Announcing Ververica Platform 2.4

March 10, 2021 | by Konstantin Knauf

Newest release adds full support for Flink SQL and Flink 1.12, and improves resource utilization via new shared session clusters.

 

Today, I am very happy to announce the release of Ververica Platform 2.4. It is our mission to enable any organization to derive insights faster and to serve its customers in real time. To this end, Ververica Platform 2.4 makes development and operations of Apache Flink easier and more accessible. Flink SQL is at the center of our strategy opening up Apache Flink to non-engineers and thus has been the focus of the enhancements in this release:

  • Preview any SQL Query in the Editor (not just insert-only queries)

  • Extend Flink SQL with custom connectors & formats

  • Integrate with more data sources and sinks out-of-the-box

  • Save Resources with Deployments in Session Mode

  • Benefit from the latest improvements of Apache Flink

In the rest of the post, I will walk you through each of these improvements in more detail.

 

Preview any SQL query in the SQL Editor

Ververica Platform’s SQL Editor sits at the core of Flink SQL on Ververica Platform. With it, you run, develop, preview, and deploy your scripts right from your browser. Prior to v2.4.0, the SQL Editor was only able to display the results of queries producing inserts. With Ververica Platform 2.4.0, all types of queries are supported . Figure 1 shows two previously unsupported queries in action.

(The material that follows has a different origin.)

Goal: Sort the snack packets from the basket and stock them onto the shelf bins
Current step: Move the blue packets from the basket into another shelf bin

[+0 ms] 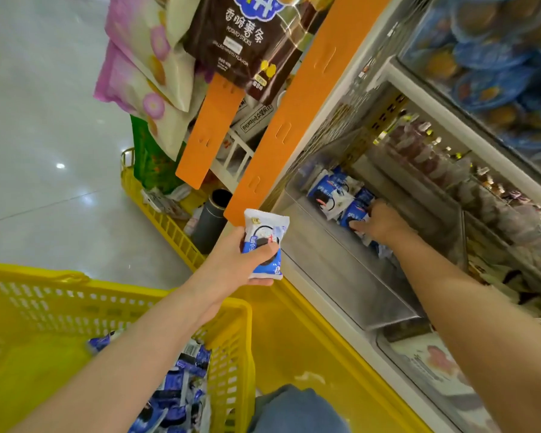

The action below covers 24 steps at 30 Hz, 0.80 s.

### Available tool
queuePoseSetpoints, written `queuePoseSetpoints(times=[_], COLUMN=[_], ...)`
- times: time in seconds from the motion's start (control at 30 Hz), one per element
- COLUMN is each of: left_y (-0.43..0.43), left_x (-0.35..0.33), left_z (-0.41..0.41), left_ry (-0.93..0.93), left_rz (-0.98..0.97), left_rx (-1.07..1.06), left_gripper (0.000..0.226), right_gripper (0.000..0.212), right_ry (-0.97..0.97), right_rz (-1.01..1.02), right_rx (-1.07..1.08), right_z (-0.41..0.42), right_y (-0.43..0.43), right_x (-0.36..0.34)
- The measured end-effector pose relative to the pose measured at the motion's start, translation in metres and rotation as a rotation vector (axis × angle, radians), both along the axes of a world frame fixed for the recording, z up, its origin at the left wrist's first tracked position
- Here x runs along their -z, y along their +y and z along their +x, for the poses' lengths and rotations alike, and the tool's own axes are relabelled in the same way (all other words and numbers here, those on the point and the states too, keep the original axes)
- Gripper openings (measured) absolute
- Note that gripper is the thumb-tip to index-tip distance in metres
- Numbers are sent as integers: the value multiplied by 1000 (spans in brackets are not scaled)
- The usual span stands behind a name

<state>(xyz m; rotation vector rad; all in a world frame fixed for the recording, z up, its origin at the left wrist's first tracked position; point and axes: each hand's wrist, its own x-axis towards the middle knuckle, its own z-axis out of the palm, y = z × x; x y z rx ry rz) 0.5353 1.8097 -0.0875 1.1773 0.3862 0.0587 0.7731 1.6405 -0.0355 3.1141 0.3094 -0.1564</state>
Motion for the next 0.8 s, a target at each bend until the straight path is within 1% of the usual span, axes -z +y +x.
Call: queuePoseSetpoints(times=[0.07, 0.1, 0.13, 0.2, 0.27, 0.33, 0.4, 0.43, 0.53, 0.6, 0.63, 0.67, 0.73, 0.8], left_y=[-1, -2, -2, -2, -2, -4, -6, -7, -10, -10, -8, -6, -3, -3], left_x=[-4, -6, -7, -9, -10, -10, -9, -9, -7, -8, -9, -11, -17, -24], left_z=[-2, -3, -5, -10, -16, -21, -25, -26, -29, -30, -30, -29, -29, -27], left_ry=[6, 4, -4, -39, -87, -126, -145, -150, -165, -167, -166, -169, -189, -212], left_rz=[-21, -40, -52, -58, -52, -46, -18, 17, 149, 296, 406, 530, 735, 782], left_rx=[3, 9, 18, 35, 35, 15, 6, 13, 30, 29, 34, 48, 83, 86], left_gripper=[38, 38, 38, 35, 30, 28, 28, 31, 44, 50, 53, 54, 56, 55], right_gripper=[67, 64, 59, 44, 33, 31, 36, 38, 40, 36, 32, 30, 33, 40], right_ry=[-102, -172, -244, -318, -250, -122, 9, 54, 111, 167, 166, 142, 132, 174], right_rz=[11, 31, 88, 315, 518, 594, 624, 639, 635, 659, 640, 580, 465, 439], right_rx=[-29, -71, -133, -268, -358, -434, -471, -469, -480, -496, -522, -562, -641, -680], right_z=[-15, -25, -37, -66, -101, -133, -156, -163, -177, -184, -184, -184, -183, -183], right_y=[5, 9, 13, 22, 30, 35, 37, 36, 34, 33, 31, 29, 24, 21], right_x=[-4, -8, -12, -20, -25, -26, -27, -28, -31, -33, -33, -35, -37, -41])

VVP2.4train_activities_by_booking_channel
VVP2.4_top2

 

Figure 1: A non-widowed aggregation producing updates (left), and a continuous top-n producing deletions (right)

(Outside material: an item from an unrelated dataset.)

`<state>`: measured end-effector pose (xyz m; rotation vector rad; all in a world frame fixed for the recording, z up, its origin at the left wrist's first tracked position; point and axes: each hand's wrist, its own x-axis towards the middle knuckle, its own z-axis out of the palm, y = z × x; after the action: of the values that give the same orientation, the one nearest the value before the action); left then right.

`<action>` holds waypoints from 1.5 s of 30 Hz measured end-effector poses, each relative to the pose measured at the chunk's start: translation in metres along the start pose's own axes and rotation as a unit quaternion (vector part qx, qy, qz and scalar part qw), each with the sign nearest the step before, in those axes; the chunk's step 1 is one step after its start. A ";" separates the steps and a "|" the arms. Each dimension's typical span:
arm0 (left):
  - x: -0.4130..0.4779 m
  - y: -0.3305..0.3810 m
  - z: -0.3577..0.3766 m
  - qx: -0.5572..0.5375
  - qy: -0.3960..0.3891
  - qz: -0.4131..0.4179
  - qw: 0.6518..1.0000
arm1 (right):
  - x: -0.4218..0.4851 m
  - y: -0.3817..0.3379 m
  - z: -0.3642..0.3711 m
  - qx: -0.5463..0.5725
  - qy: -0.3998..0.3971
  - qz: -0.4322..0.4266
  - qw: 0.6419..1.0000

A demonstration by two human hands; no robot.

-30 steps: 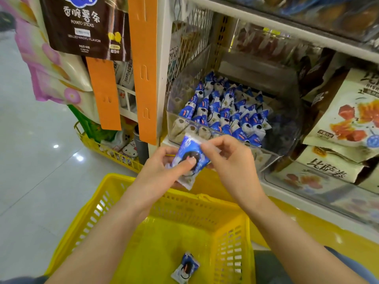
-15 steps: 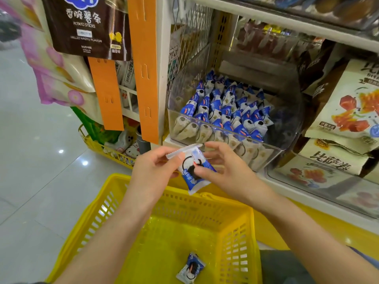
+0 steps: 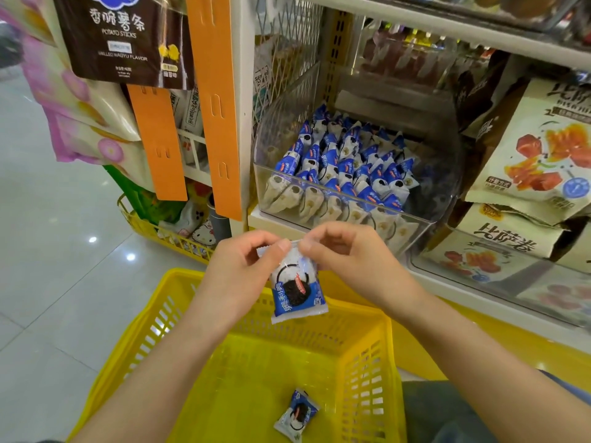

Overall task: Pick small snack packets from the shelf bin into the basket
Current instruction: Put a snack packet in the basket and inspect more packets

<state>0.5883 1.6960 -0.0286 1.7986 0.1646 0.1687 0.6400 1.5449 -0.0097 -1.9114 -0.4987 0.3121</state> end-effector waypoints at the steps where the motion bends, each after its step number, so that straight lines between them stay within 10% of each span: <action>1: 0.000 0.000 0.000 0.013 -0.003 0.004 1.000 | -0.001 0.000 0.000 -0.022 -0.001 -0.016 1.000; 8: 0.001 -0.003 0.004 0.018 0.004 0.003 1.000 | -0.006 0.001 0.000 -0.243 0.066 -0.178 0.951; 15: 0.008 -0.001 0.005 -0.073 0.054 -0.132 0.987 | -0.005 -0.001 -0.003 -0.189 0.178 -0.222 0.940; 19: 0.005 0.008 0.006 -0.192 -0.070 -0.236 0.950 | -0.008 0.000 0.000 -0.186 0.116 -0.256 0.942; 26: 0.003 0.005 -0.001 -0.268 -0.044 -0.123 0.955 | -0.009 0.000 -0.001 -0.306 0.017 -0.328 0.894; 35: 0.001 0.000 0.004 -0.147 -0.043 -0.059 0.986 | 0.003 -0.005 0.000 0.051 0.066 0.066 0.994; 45: -0.002 -0.009 0.013 0.077 0.042 0.086 0.992 | -0.003 0.003 0.011 -0.032 0.115 -0.015 0.993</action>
<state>0.5891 1.6851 -0.0404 1.9611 0.0850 0.3632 0.6330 1.5518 -0.0167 -1.9701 -0.3874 0.0551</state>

Extend Flink SQL with custom connectors & formats

If you have implemented your own connectors, or you are using a connector from a third-party (like Apache Pulsar or Apache Iceberg) you can now seamlessly add these via the web user interface or REST API. When you do this, Ververica Platform will analyze the archive, find all connector or format implementations and determine their types and configuration options. Afterwards, your connector is available to any developer in your namespace just like the packaged connectors. This makes it very easy to share such connectors across your development team.

 

VVP2.4_custom_connectors_2

Figure 2: Adding a custom connector to Ververica Platform

 

 

Integrate with more data sources and sinks out of the box

Ververica Platform provides a set of packaged connectors including the most popular connectors in the Apache Flink community. New additions in Ververica Platform 2.4 include AWS Kinesis (source & sink), Apache Kafka with Upsert semantics (source & sink) and Debezium Avro (format). In addition, some of the existing connectors have seen significant improvements like exactly-once support for Apache Kafka and auto-compaction for Apache Parquet.

VVP2.4_packaged_connectors
VVP2.4_formats

Figure 3: All packaged connectors (left), and formats (right) in Ververica Platform 2.4.

 

Save resources with Deployments in session mode

In Ververica Platform, a long-running Apache Flink application or Flink SQL query is represented by a Deployment. Deployments can be upgraded, (auto-)scaled and configured declaratively. So far, each Deployment has always been backed by a dedicated Flink cluster. This is what we call “application mode”. 

On the one hand, “application mode” provides strong isolation between Deployments, which simplifies resource management and monitoring among other aspects. On the other hand, “application mode” introduces some resource overhead per Deployment. From our experience, applications written in the DataStream API are usually large in scale and quite heterogeneous in terms of their performance requirements, so that the overhead is easily justified by the higher level of isolation.

With Flink SQL, we often see a great number of queries that are pretty small and share the same requirements in terms of availability and latency. In that case, it makes sense to reduce the overhead by deploying all of them into a shared cluster. This is called “session mode” and it is now supported in Ververica Platform 2.4. 

Deployments in “session mode” have the same capabilities as Deployments in “application mode” when it comes to lifecycle management and scaling. In many cases, upgrading or rescaling your Deployment will even be notably faster in case of “session mode.” The platform also allows you to switch between “session mode” and “application mode” along the regular upgrade strategies. This, for example, allows you to deploy new queries in session mode initially and move them to “application mode,” (i.e. a dedicated cluster) as they become more business critical or larger in scale over time. 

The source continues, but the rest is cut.